Keiko Fujimori (right), being escorted by police officers in a Judiciary office, in Lima, following her arrest on October 10, 2018, for alleged money laundering involving Brazilian construction giant Odebrecht.
LA PAZ, Bolivia: Keiko Fujimori, a powerful Peruvian politician whose father ruled the country in the 1990s, was arrested in a money-laundering investigation on Wednesday, calling into question the future of the political family and their right-wing populist movement.
The arrest came just days after the country’s Supreme Court ordered her father, former President Alberto Fujimori, back to prison on a human rights abuse conviction, overruling the presidential pardon that had freed him in December.
Keiko Fujimori was detained at the chief prosecutor’s office, where she had been called to testify in her own case, said her lawyer, Giuliana Loza, who called the arrest “arbitrary.”
Prosecutors have been investigating whether Keiko Fujimori, now the opposition leader, accepted illegal campaign contributions during her 2011 and 2016 presidential campaigns.
About 100 of her supporters gathered at the courthouse to protest her arrest.
Fujimori, who is considered a flight risk, will initially be held for at least 10 days while prosecutors consider filing formal charges against her.

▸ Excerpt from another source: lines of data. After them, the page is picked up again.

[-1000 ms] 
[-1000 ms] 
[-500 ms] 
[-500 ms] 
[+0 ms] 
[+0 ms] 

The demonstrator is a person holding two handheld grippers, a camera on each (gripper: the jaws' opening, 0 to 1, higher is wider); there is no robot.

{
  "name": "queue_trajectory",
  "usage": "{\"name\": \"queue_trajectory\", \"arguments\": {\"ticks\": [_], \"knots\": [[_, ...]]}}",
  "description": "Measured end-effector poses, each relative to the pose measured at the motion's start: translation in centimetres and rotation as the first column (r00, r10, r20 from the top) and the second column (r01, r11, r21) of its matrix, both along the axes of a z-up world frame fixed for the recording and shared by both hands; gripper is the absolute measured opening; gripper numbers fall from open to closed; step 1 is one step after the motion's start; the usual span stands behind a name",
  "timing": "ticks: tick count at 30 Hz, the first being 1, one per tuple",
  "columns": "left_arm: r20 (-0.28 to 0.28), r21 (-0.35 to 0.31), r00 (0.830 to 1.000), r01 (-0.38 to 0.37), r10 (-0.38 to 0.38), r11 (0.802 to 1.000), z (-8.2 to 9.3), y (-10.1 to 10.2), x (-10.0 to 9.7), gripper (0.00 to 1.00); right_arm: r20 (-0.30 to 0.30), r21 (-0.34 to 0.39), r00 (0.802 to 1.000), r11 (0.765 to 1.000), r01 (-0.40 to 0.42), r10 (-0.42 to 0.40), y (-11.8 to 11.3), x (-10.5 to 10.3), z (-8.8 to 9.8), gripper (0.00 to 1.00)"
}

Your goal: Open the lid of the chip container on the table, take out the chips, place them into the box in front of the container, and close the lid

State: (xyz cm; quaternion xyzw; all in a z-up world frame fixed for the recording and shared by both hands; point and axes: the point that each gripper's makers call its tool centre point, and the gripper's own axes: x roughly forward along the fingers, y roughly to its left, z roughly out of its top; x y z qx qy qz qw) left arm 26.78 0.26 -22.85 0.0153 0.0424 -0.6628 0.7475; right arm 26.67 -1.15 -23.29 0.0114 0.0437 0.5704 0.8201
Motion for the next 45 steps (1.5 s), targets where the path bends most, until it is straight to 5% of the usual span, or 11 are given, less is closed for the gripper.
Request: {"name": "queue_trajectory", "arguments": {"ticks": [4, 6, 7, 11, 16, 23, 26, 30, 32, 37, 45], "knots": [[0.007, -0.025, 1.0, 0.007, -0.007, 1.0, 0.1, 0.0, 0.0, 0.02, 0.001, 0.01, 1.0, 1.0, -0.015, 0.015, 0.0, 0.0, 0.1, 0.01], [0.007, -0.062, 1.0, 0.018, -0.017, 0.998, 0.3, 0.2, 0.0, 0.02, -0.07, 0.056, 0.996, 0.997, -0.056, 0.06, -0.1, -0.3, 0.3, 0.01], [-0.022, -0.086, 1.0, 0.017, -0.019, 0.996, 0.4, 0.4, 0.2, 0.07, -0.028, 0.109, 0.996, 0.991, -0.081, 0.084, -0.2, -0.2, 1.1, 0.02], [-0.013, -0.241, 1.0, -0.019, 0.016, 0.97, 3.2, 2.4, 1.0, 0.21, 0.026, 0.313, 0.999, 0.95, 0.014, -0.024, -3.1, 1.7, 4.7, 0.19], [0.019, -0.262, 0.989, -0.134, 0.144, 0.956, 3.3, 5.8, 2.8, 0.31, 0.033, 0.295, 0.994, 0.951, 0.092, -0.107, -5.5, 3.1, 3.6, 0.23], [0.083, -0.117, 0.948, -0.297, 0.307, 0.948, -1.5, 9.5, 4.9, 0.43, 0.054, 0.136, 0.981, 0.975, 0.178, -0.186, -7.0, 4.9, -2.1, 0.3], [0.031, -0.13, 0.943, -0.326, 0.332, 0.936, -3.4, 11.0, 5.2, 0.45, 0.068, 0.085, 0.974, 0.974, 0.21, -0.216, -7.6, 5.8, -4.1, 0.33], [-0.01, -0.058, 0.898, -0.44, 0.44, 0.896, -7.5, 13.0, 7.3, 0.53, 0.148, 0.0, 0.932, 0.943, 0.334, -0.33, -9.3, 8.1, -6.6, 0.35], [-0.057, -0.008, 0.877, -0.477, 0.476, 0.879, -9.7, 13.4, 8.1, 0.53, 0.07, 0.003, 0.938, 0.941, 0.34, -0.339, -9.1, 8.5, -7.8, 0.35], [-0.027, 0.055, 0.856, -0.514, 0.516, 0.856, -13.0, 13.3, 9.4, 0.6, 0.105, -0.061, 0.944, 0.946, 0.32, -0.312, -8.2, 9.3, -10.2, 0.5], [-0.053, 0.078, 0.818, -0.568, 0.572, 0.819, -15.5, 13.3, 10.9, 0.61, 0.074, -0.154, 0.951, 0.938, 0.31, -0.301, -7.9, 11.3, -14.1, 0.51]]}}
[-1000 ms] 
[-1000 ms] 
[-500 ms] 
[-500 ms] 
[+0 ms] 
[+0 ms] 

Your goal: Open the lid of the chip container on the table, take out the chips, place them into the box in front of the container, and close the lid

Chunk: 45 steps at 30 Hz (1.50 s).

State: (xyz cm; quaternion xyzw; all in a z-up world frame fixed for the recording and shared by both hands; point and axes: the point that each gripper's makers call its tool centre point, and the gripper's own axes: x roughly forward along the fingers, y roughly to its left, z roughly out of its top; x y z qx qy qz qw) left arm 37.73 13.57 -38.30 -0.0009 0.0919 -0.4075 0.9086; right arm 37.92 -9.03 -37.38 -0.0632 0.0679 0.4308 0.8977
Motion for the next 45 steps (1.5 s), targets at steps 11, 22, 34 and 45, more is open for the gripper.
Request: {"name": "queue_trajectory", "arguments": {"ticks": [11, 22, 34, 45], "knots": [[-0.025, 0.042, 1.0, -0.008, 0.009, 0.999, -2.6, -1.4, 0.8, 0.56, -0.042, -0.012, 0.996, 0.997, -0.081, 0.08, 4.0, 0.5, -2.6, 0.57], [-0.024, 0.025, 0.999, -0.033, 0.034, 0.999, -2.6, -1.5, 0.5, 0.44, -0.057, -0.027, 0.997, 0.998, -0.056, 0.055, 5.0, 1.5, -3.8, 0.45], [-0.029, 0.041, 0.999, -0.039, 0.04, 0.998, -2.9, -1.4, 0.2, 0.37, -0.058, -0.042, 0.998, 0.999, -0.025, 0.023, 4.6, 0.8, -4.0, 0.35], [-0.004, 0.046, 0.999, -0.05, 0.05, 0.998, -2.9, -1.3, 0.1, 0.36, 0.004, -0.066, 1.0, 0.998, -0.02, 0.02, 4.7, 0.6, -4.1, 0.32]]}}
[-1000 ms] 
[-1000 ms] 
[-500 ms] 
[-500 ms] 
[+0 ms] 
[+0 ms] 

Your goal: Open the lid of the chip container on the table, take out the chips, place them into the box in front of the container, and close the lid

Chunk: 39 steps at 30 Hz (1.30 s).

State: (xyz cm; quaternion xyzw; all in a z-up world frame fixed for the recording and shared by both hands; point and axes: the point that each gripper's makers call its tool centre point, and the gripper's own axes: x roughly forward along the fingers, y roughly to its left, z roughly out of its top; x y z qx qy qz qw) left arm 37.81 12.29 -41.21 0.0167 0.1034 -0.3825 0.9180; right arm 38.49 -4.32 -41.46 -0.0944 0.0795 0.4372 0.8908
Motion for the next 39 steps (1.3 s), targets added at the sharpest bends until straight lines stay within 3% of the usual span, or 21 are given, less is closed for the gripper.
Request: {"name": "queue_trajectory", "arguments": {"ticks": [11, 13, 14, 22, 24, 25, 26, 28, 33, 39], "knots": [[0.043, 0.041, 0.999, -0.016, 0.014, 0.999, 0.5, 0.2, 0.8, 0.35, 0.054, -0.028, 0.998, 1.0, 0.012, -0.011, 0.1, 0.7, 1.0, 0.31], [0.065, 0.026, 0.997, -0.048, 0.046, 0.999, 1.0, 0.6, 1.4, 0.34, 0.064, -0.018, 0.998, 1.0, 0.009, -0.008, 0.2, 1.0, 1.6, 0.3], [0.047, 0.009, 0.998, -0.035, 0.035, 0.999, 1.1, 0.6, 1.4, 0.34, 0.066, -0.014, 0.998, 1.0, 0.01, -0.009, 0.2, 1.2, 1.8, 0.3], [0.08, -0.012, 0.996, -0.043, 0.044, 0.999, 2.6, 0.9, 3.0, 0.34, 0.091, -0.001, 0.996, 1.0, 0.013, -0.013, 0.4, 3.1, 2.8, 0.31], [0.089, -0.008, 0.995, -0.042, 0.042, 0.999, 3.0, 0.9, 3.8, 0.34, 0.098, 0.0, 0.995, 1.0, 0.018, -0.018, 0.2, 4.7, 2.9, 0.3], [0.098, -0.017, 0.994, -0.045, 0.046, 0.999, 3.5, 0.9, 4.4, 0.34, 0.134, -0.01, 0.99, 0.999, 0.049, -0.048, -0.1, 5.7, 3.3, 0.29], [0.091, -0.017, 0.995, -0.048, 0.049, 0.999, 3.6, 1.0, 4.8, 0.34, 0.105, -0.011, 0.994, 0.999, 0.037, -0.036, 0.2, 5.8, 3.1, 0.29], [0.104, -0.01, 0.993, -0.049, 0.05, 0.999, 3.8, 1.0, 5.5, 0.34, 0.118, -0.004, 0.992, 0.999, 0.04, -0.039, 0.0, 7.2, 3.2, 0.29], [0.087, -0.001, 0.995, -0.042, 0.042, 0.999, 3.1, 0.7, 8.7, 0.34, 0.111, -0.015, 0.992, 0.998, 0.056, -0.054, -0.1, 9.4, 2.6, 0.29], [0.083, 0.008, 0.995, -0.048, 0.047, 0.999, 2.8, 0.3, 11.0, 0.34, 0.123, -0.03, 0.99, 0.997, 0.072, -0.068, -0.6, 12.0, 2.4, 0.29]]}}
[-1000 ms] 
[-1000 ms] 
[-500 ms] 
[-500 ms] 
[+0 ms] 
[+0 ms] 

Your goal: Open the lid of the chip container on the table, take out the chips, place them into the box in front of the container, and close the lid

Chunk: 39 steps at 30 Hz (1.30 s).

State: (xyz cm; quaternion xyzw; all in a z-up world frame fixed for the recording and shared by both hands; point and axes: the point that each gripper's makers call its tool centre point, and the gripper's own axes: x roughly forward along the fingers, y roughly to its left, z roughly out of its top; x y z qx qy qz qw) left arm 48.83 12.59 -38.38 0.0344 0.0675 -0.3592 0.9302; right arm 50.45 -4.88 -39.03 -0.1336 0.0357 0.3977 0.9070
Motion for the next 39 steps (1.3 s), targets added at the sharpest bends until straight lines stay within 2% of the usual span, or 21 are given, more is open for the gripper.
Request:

In a letter that she posted on Twitter on Wednesday, she denounced her arrest as unfair. “Persecution is disguised as justice in our country,” she wrote.
The arrest orders for Keiko Fujimori and her father are a dramatic turn of events for one of Peru’s most powerful families, which governed Peru in the 1990s with a brand of right-wing populism they were seeking to reestablish in the country.
Alberto Fujimori was elected president in 1990 before he suspended the country’s constitution and ruled as a dictator. Though sent to jail on charges that he had been involved in the murder of at least 25 people during those years, Alberto Fujimori remained deeply popular among many Peruvians as his administration was also credited with improving the economy, investing in infrastructure and defeating left-wing groups that engaged in bloody conflict with the government.
Keiko Fujimori has become one of Peru’s most powerful politicians, commanding the Popular Force party, which controls the largest share of seats in the country’s Congress. Many analysts feared that her rise — which included an attempt to impeach Peru’s previous president, who eventually resigned — would do lasting damage to the country’s democratic institutions.
The recent detentions of Fujimori and her father have now led some to believe that the opposite may be true.
“I think it’s a major point of weakening for Fujimorismo,” said Eduardo Dargent, a political scientist at the Pontifical Catholic University of Peru, referring to the political movement that bears the family name.
Keiko Fujimori has been the subject of a number of corruption investigations in recent years, including inquiries into her campaign financing, accusations of money laundering and questions regarding her ties to the Brazilian construction company Odebrecht, which has admitted paying hundreds of millions of dollars in bribes for construction projects in Latin America.
Public anger turned against both Fujimori and investigators this July, when tapes in which judicial officials could be heard planning unofficial meetings with a “Senora K” were leaked to the press. Critics said that the nickname referred to Keiko Fujimori and that the officials were looking to cut an illicit deal with her. The ensuing scandal resulted in the firing and resignation of many top judiciary officials.
Dargent, the political scientist, said prosecutors were now under increased pressure to show that they are clean of political influence — a possible motivation for Wednesday’s arrest.
There have been other signs of weakness within Fujimori’s party, and within the family, in recent months. In local elections on Sunday, voters shut the party out of most mayoral offices.
Fujimori split with her brother, Kenji Fujimori, a former congressman, over an impeachment attempt against former President Pedro Pablo Kuczynski, who pardoned their father in an attempt to avoid being ousted from office.
Keiko Fujimori led a second push to impeach Kuczynski this March, resulting in his resignation and further estrangement from her brother, who had supported the former president. Their Popular Force party has been split since.